Intel are massively ahead of their competition on the desktop and server. I don't believe for a moment that HSA is going to change that around. Especially for application servers.
You do realise I presume, that Intel have gone from pure CPU's what 6-8 years ago to dedicating a HUGE amount of on die transistors to the GPU. What on earth makes you think Intel aren't going to go towards the same types of software for compute, server, desktop and applications. You think Intel spent billions on R&D to add huge gpu's to their highest volume selling parts and will entirely ignore them while the rest of the industry starts to utilise them better?
Intel has absolutely made all the same moves in terms of hardware. They have made all the same cpu>apu>soc moves that AMD and mobile chips have, you think this was for minecraft alone? No one rates Intel drivers for 'proper' gaming, no one buys a gaming laptop or desktop looking for an Intel GPU. They put a huge GPU in every architecture but have almost no plans to use it, even though as soon as they went APU they added things like quicksync?
Why haven't they got loads of gpu compute performance, applications? Because the industry doesn't support it, AMD the same, they have the hardware but not full industry support. There are no real native languages that help do parallel acceleration WITHOUT explicit complex coding and software companies don't like specific code to target multiple different architectures on multiple platforms because it's a huge amount of extra work. That is what Java(and other languages) are adding. HSA is the industry support side of what AMD added in hardware. The only difference is with HSA support in Java, coders can VERY easily add commands to tell Java to use gpu compute and it will be able to use this code on any HSA compatible hardware. IT means writing both simplified/easier code to take advantage of gpu compute AND it means writing it ONCE which gets used on every platform rather than complex/difficult code that they need to code lots of times and differently and support that for every platform they use.

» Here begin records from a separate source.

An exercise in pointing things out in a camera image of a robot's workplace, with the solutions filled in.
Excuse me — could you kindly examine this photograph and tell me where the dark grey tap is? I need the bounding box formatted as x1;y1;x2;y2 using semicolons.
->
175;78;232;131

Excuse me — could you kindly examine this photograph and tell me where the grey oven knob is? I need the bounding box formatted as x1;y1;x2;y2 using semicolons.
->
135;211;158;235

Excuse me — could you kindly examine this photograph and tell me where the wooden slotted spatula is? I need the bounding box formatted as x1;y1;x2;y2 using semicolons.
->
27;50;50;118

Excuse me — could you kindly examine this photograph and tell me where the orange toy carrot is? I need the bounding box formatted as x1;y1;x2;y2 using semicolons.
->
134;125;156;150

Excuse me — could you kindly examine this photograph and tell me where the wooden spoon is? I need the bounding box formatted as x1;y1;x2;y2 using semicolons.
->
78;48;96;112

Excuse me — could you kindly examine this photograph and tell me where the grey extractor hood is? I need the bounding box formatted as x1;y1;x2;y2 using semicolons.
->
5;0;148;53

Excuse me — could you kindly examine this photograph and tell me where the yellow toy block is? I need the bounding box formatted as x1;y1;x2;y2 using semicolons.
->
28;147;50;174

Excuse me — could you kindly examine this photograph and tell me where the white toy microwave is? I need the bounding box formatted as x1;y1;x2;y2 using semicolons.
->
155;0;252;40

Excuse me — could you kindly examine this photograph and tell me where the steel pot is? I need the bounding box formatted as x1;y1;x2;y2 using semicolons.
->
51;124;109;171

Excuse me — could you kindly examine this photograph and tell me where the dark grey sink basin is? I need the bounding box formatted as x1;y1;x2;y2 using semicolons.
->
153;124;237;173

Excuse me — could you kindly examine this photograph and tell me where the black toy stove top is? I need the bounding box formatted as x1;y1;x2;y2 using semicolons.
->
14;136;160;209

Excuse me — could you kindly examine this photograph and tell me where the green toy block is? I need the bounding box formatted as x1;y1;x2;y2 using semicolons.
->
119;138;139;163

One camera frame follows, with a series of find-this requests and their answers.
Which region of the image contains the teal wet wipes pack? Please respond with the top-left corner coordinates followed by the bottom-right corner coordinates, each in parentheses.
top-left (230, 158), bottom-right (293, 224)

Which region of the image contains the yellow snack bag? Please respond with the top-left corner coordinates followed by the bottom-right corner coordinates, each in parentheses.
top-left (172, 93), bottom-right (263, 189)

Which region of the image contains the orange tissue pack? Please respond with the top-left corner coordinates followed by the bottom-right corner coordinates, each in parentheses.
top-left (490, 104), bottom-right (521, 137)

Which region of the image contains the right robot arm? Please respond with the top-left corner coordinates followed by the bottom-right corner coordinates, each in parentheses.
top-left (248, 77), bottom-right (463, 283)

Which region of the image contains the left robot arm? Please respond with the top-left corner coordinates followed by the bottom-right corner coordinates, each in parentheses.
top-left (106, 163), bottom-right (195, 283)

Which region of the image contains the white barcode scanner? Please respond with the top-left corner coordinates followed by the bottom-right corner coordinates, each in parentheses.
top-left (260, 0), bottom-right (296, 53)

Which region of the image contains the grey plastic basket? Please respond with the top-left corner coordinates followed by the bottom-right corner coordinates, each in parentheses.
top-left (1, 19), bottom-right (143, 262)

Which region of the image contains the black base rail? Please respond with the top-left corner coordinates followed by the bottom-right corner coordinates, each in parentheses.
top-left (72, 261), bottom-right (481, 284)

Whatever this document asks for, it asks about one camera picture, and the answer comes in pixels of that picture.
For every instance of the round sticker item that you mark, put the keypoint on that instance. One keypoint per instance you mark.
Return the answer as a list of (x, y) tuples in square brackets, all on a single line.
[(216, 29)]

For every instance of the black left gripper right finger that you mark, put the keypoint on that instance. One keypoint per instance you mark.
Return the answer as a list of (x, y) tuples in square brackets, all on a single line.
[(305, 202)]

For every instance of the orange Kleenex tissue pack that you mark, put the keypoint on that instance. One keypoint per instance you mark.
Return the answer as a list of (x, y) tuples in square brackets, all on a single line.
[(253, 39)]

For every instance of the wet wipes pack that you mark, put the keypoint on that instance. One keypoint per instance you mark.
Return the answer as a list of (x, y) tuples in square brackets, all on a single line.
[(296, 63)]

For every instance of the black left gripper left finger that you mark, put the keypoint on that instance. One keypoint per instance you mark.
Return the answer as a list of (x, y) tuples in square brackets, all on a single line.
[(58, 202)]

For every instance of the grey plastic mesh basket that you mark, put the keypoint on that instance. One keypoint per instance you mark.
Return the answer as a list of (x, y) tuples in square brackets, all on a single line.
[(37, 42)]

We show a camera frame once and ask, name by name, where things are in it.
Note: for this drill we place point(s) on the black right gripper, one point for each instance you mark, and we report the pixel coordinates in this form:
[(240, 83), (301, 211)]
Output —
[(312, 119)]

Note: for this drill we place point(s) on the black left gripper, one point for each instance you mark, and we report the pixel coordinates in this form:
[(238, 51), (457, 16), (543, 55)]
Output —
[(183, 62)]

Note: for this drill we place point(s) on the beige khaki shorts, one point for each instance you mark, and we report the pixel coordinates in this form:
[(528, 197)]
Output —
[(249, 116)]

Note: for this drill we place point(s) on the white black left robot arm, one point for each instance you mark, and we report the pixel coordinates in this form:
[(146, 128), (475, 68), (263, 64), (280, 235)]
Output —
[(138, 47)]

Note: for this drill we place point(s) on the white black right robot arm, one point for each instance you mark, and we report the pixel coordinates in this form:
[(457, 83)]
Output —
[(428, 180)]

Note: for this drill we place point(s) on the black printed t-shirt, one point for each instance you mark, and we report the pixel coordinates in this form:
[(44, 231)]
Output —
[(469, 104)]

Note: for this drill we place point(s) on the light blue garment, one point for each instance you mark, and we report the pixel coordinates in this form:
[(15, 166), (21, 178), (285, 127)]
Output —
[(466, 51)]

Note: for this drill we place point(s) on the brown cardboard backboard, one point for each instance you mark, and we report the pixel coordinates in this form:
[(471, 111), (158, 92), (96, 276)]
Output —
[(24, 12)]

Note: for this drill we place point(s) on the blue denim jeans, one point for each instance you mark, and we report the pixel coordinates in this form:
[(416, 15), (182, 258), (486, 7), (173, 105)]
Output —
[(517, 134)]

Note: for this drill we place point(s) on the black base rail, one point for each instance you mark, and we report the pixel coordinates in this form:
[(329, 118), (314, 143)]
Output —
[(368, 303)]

Hardware is the complex but still easy part... getting the industry as a whole to move to new languages and code differently... that is the exceptionally hard part.
AMD have ostensibly had DX12 hardware for what, 3-4 years... and software support is coming end of this year from MS. it took them starting Mantle to push MS then the industry in general to support 4 year old hardware to the best of it's capability.
Your own link showed in multiple cases where the FIRST 64bit ARM chips were within the same ballpark in many instances of LONG established 4/5th generation Intel chips. Not least the software you spoke about has been optimised for Intel chips/architectures for a decade, you don't get the same level of optimisation with a first gen product that has never been available before. There is a huge amount of improvement that will come from ARM chips in server space in a short space of time, software optimisation and second/third gen hardware with MUCH shorter development cycles to fix all the biggest problems. More to the point is the cost of an ARM server vs the cost of an expensive Xeon server.
ARM is making big inroads into servers, this will continue, software support WILL improve dramatically for ARM servers, ARM chips will improve very quickly in the area. HSA will make it easier for software devs to target more platforms, in server, in mobile, in desktop without having to change as much code.
If you think Intel aren't also ready for gpu compute, you're blind to everything Intel has done in the past 7-8 years. The industry has just been waiting on the tools to move forward with supporting gpu compute properly. HSA is such a tool which many major software devs and multiple MASSIVE hardware companies are going to support.